Westfront 1918 (1930) / Kameradschaft (1931) – Film Review
Westfront 1918 (1930) / Kameradschaft (1931)
Director: G.W. Pabst
by Sarah Morgan
The idea of watching two German anti-war films from the 1930s probably fills some people with dread: why put yourself through what sounds like such a torturous ordeal? However, as this double-bill proves, such an activity can be rewarding.
Austrian director GW Pabst is perhaps best known for boosting the early careers of Greta Garbo and Louise Brooks, but after viewing Westfront 1918 and Kameradschaft for the first time, I would suggest that these offerings are a more fitting legacy for his skill and intelligence.
Westfront 1918 was a critical success on its cinema release in 1930, but was quickly denounced after the rise of National Socialism, and it’s easy to see why – it shows war as being something horrible, to be avoided, and not the heroic activity that Hitler wanted to depict.
The story follows the fortunes of four German infantrymen during the last months of the First World War in France. Some will live, some will die, but those who survive are shown to be shattered by their experiences. It’s a kind of European take on Hollywood’s All Quiet on the Western Front, but bleaker.

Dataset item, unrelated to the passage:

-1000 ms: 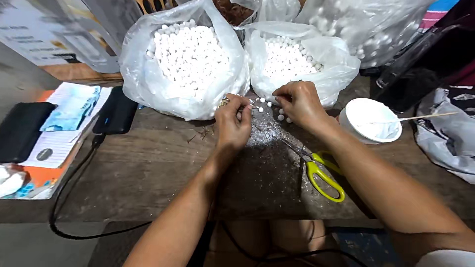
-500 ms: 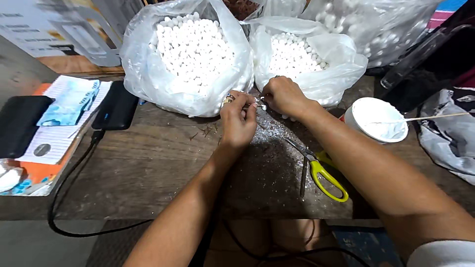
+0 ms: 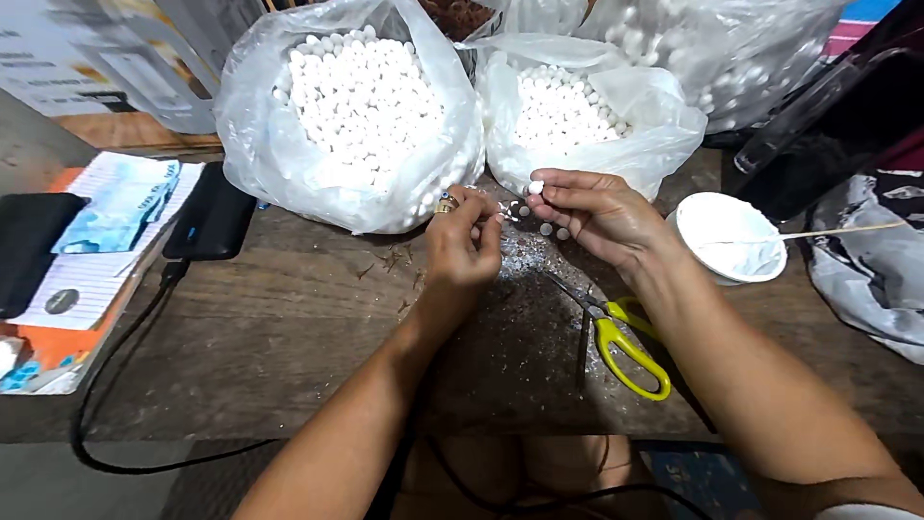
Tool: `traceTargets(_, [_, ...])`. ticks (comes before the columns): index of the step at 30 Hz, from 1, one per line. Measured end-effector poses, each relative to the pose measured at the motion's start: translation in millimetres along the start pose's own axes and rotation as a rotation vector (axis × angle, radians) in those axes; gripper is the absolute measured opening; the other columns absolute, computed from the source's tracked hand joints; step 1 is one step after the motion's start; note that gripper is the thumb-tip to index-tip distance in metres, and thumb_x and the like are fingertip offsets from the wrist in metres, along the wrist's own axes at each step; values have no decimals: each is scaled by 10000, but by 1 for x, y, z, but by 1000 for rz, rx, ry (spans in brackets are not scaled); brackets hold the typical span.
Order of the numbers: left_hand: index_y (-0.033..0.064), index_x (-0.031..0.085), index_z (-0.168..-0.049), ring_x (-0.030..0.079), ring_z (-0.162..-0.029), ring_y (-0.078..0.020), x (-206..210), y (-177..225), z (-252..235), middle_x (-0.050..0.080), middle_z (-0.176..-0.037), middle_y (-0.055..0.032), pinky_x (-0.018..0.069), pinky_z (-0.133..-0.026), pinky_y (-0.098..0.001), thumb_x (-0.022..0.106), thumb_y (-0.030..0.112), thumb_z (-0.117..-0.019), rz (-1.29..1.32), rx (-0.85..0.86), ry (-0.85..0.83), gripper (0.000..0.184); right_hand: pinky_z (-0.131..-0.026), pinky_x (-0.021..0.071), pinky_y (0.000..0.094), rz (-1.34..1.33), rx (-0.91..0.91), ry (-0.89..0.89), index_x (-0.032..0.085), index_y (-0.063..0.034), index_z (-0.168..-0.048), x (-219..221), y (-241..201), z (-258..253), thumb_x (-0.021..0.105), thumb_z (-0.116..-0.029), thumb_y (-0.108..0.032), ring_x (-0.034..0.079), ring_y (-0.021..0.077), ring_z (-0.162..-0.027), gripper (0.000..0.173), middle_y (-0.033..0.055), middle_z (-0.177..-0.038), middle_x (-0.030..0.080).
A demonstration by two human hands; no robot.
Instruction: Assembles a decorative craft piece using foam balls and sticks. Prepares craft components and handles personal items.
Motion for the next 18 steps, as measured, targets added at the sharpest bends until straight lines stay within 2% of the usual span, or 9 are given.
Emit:
traceTargets(5, [-66,688,-890,634,-953,-136,1,2,1,650,-1012,-182,506,-836,-193,599,-17,-902,9,24,1,103,-729,616,212,-42,45,-10,691,8,-1010,-3,10,0,477,-983,122,718,79,-718,244,14,-816,725])
traceTargets(12, [-57,689,-892,620,-925,-113,1,2,1,650,-1030,-174,491,-797,-175,598,-12,-905,-2,18,-1,103,-768,617,229,-110,52,-45,680,0,-1052,-6,13,-2,433,-1002,106,729,92,-783,273,32,-888,738])
traceTargets(18, [-60,687,-880,624,-961,-136,0,4,1,651,-1019,-180,492,-832,-186,595,-17,-902,-4,41,7,104,-758,619,228,-92,28,-56,690,-8,-1001,-6,13,-2,474,-975,135,724,93,-756,261,29,-854,732])
Point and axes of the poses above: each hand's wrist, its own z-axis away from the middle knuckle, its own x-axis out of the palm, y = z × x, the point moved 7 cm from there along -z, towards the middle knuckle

Kameradschaft, released the following year, was inspired by a real-life event from 1906, during which a coal dust explosion claimed the lives of more than a thousand workers at a French pit, despite expert rescue teams from Paris and Germany joining forces to help.

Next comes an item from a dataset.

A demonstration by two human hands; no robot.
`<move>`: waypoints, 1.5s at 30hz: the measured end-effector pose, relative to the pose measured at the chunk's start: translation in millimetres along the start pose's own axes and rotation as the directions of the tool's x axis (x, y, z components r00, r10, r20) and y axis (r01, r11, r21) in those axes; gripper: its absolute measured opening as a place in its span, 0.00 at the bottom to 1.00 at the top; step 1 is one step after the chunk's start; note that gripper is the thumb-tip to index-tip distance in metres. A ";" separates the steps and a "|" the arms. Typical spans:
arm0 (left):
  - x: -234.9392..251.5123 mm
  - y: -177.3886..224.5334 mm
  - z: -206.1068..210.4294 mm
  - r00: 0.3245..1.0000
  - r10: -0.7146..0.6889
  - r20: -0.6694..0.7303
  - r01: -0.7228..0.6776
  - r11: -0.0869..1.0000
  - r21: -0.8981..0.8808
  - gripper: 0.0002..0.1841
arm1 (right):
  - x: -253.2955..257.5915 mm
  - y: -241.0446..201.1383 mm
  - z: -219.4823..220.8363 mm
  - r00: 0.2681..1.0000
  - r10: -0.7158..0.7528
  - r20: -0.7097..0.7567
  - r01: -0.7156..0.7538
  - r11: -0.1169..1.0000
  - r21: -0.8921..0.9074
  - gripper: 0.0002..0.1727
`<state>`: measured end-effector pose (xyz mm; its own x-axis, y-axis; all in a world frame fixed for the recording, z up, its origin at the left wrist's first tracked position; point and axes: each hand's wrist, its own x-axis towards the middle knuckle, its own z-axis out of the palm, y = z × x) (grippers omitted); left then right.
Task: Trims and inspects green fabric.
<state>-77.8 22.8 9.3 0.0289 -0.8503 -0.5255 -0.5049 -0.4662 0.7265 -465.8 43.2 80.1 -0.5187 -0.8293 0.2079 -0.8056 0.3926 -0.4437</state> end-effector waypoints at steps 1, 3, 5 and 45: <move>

Pabst set his film around the time it was filmed, in a mine that straddles the border between France and Germany. In 1919, a gate was built between underground between to separate the two nations.
When a series of fires break out in the French tunnels, causing the mine to collapse and trapping workers inside, German miners rally round and help the rescue effort because, as one of their number tells his wife, the victims are men with wives and children too, and that if they were in the same situation, he would hope that the French would assist them.
Afterwards, citizens from both sides of the border come together to celebrate a new friendship between them, a camaraderie that hadn’t existed since before the First World War.
What makes this so poignant is that, as Pabst could not have known at the time, men like these would have been fighting each other again, just eight years later.
Both films have been restored using negatives from different sources in an attempt to recreate the finished projects as Pabst would have intended. Watching them is certainly a fascinating experience.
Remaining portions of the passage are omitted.